*Task item:* Below is a listing; write it out exactly and drop any images from it.
Source data START
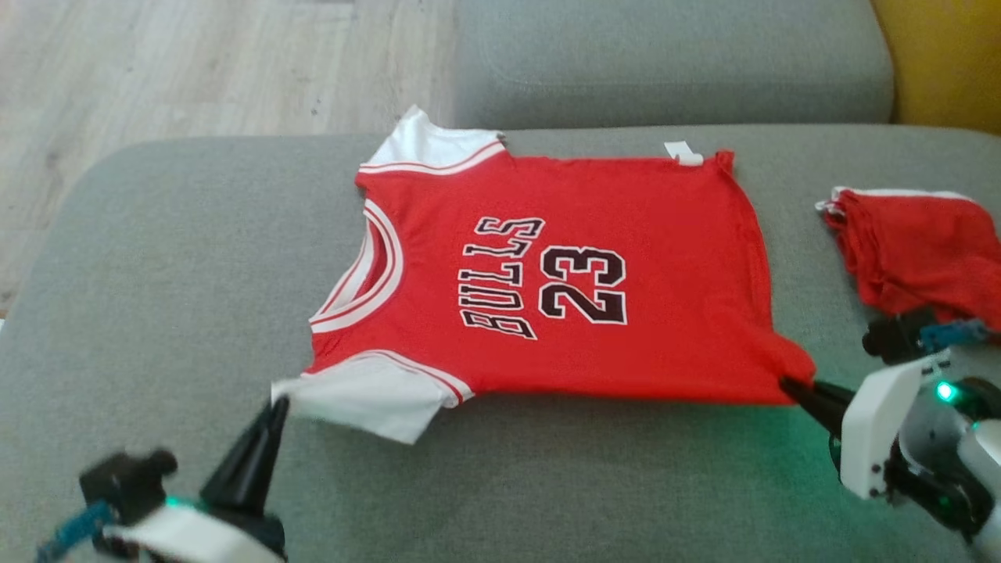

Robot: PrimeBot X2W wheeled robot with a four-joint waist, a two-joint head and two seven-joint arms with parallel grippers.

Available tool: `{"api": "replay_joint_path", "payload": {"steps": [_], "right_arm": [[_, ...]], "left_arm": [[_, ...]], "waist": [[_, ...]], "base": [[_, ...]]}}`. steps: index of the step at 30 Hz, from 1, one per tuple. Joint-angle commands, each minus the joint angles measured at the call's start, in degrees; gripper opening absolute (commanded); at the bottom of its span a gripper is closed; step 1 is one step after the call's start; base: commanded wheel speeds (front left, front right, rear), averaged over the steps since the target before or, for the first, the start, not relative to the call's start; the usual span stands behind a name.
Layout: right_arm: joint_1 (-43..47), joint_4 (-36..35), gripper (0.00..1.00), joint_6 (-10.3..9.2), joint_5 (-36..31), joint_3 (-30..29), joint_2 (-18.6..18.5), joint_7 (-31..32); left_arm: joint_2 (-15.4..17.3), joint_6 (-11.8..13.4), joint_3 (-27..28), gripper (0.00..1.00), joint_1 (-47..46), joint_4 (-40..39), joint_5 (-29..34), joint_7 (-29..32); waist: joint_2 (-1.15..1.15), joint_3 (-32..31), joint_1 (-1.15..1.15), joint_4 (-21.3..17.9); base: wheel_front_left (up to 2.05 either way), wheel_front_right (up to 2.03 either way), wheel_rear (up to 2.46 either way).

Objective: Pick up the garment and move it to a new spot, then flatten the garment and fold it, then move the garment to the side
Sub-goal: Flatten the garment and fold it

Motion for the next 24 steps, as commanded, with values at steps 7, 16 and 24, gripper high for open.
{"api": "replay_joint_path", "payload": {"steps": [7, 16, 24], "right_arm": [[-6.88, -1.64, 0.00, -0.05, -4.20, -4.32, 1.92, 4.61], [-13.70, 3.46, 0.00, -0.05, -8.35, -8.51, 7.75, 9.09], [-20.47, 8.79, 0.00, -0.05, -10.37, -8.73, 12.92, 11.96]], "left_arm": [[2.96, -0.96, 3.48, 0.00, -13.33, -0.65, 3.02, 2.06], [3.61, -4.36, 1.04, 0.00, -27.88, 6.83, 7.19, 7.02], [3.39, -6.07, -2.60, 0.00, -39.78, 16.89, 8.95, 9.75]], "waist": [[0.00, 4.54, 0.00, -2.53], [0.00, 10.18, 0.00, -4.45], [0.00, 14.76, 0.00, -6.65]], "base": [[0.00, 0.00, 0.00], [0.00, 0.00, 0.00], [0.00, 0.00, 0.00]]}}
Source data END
*Task result:*
Robot: PrimeBot X2W wheeled robot with a four-joint waist, a two-joint head and two seven-joint arms with parallel grippers.

Available tool: `{"api": "replay_joint_path", "payload": {"steps": [_], "right_arm": [[_, ...]], "left_arm": [[_, ...]], "waist": [[_, ...]], "base": [[_, ...]]}}`. steps: index of the step at 30 Hz, from 1, one per tuple. Joint-angle commands, each minus the joint angles measured at the call's start, in degrees; gripper opening absolute (commanded); at the bottom of its span a gripper is closed; step 1 is one step after the call's start; base: commanded wheel speeds (front left, front right, rear), averaged over the steps since the target before or, for the first, the start, not relative to the call's start; the usual span stands behind a name.
Layout: right_arm: joint_1 (-43..47), joint_4 (-36..35), gripper (0.00..1.00), joint_6 (-10.3..9.2), joint_5 (-36..31), joint_3 (-30..29), joint_2 (-18.6..18.5), joint_7 (-31..32); left_arm: joint_2 (-15.4..17.3), joint_6 (-11.8..13.4), joint_3 (-27..28), gripper (0.00..1.00), joint_1 (-47..46), joint_4 (-40..39), joint_5 (-29..34), joint_7 (-29..32); waist: joint_2 (-1.15..1.15), joint_3 (-32..31), joint_1 (-1.15..1.15), joint_4 (-21.3..17.9); base: wheel_front_left (up to 2.05 either way), wheel_front_right (up to 2.03 either way), wheel_rear (up to 2.46 either way).

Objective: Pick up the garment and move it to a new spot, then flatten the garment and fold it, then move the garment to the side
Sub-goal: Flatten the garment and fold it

Motion for the next 24 steps, as commanded, with values at steps 7, 16 and 24, gripper high for open.
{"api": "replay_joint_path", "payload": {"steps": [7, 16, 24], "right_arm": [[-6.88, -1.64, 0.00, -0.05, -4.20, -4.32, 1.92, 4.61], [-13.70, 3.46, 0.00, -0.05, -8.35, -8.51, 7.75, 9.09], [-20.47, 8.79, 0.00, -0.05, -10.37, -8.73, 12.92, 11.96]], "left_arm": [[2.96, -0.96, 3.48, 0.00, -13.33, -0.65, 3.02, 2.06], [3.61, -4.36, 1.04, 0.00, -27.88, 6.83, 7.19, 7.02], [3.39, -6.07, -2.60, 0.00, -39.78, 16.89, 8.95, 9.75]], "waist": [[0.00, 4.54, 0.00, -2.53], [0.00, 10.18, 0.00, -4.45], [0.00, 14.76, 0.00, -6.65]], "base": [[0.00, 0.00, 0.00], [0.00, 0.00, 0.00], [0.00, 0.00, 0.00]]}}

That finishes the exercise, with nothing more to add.